Required work - Copy the data exactly as it appears, and do not include any pictures.

Given information -
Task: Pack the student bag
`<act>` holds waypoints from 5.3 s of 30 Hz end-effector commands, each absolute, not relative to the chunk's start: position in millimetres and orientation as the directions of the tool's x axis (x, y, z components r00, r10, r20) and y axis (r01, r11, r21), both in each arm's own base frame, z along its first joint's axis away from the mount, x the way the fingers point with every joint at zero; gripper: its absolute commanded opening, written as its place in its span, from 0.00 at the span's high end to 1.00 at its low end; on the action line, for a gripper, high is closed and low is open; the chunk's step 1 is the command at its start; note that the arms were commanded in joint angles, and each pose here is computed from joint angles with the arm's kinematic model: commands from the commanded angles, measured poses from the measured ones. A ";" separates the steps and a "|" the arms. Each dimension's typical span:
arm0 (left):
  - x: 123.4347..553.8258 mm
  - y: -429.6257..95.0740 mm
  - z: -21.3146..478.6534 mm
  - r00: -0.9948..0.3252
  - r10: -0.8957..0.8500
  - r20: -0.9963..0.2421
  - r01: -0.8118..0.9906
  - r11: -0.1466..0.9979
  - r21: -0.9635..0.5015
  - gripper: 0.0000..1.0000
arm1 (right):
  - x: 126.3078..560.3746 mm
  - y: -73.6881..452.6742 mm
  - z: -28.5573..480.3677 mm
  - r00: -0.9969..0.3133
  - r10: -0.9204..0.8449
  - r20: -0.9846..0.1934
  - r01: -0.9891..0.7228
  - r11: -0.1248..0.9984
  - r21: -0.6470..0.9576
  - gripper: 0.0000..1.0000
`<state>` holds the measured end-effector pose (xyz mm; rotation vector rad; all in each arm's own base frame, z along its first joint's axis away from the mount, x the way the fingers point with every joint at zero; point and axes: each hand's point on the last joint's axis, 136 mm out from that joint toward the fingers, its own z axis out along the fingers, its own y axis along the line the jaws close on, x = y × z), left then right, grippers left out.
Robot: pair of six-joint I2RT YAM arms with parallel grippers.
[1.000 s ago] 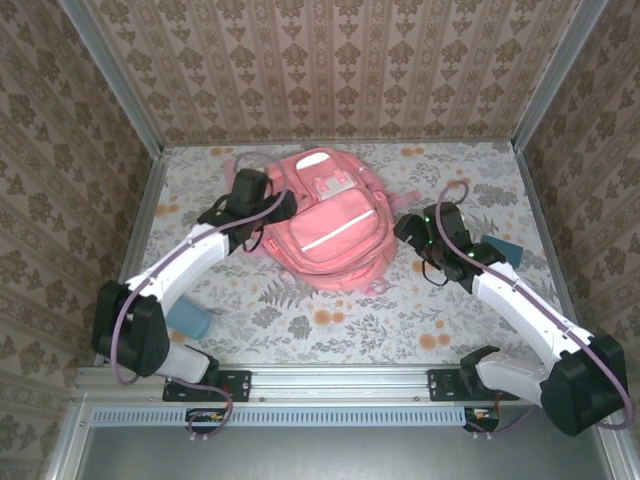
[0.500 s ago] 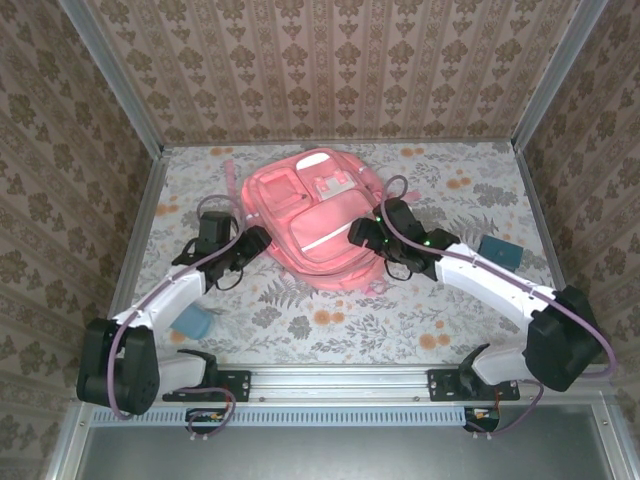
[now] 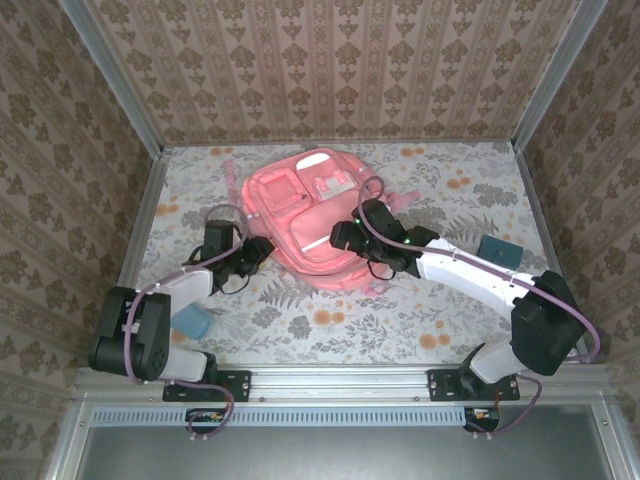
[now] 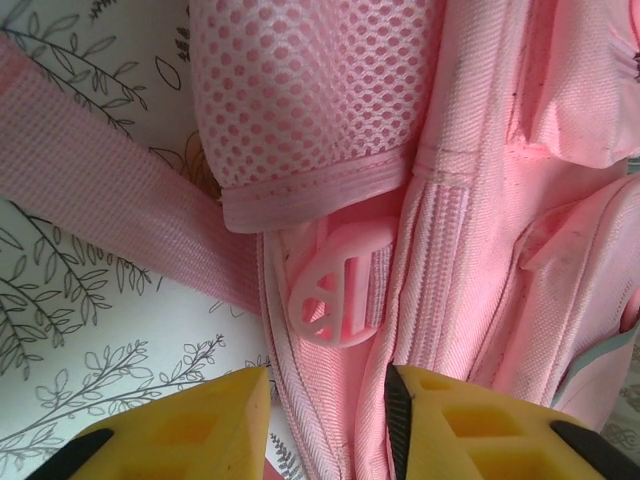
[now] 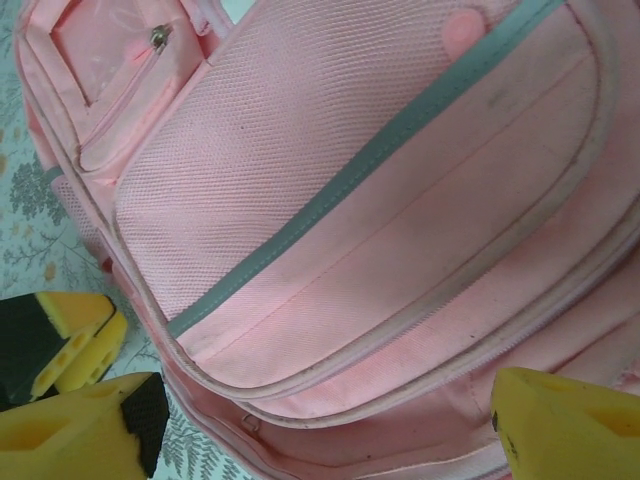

Reply to the exercise -
Task: Pack the student bag
`<act>` holds waypoints from 5.3 s of 30 Hz end-effector commands, each absolute, not relative to the chunk's start: position in millimetres and orientation as the directions of the tool's x axis (x, y, z components r00, r10, r20) and y axis (r01, r11, r21), both in each arm's own base frame, z along its first joint's axis away from the mount, x the way the fingers point with every joint at zero; gripper: its absolute commanded opening, written as its place in its span, from 0.00 at the span's high end to 1.00 at its low end; on the action line, for a gripper, high is closed and low is open; the chunk's step 1 is the command at its start; note that the arms were commanded in joint angles, and each pose here is computed from joint angles with the arm's kinematic model: commands from the commanded angles, measured poses from the measured ones. A ";" separates the steps and a "|" the arms. Each dimension's typical span:
arm0 (left):
  - x: 123.4347..553.8258 mm
  - y: -429.6257..95.0740 mm
  - z: -21.3146..478.6534 mm
  - r00: -0.9948..0.3252
  - r10: -0.8957..0.8500
  - r20: -0.9963..0.2421
  - r01: -0.8118..0.9906
  - r11: -0.1466..0.9979
  - r21: -0.9635..0.5015
  - gripper: 0.0000..1.0000
arm1 (right):
  - x: 126.3078..560.3746 mm
  - y: -73.6881..452.6742 mm
  - z: -28.5573..480.3677 mm
  - r00: -0.9969..0.3133
  - r10: -0.9204..0.8449
  - r20: -0.9846..0.1934
  - r01: -0.9891..0.7228
  - r11: -0.1248..0.9984
  - r21: -0.6470..0.9576
  - gripper: 0.0000..1.0000
`<state>` holds the measured end-effector pose (xyz mm; rotation vector rad; all in each arm's own base frame, z along its first joint's axis away from the mount, x the way the fingers point with every joint at zero; point and axes: each hand's point on the last joint's axis, 136 mm out from that joint toward the fingers, its own z axis out along the fingers, its own y axis along the line the jaws close on, x = y × z), left then right, grippers left out.
Robot: pair of six-joint I2RT YAM arms with parallel grippers.
[1.000 s ago] 
[0.500 s ago] 
[now] 
[now] 
[now] 

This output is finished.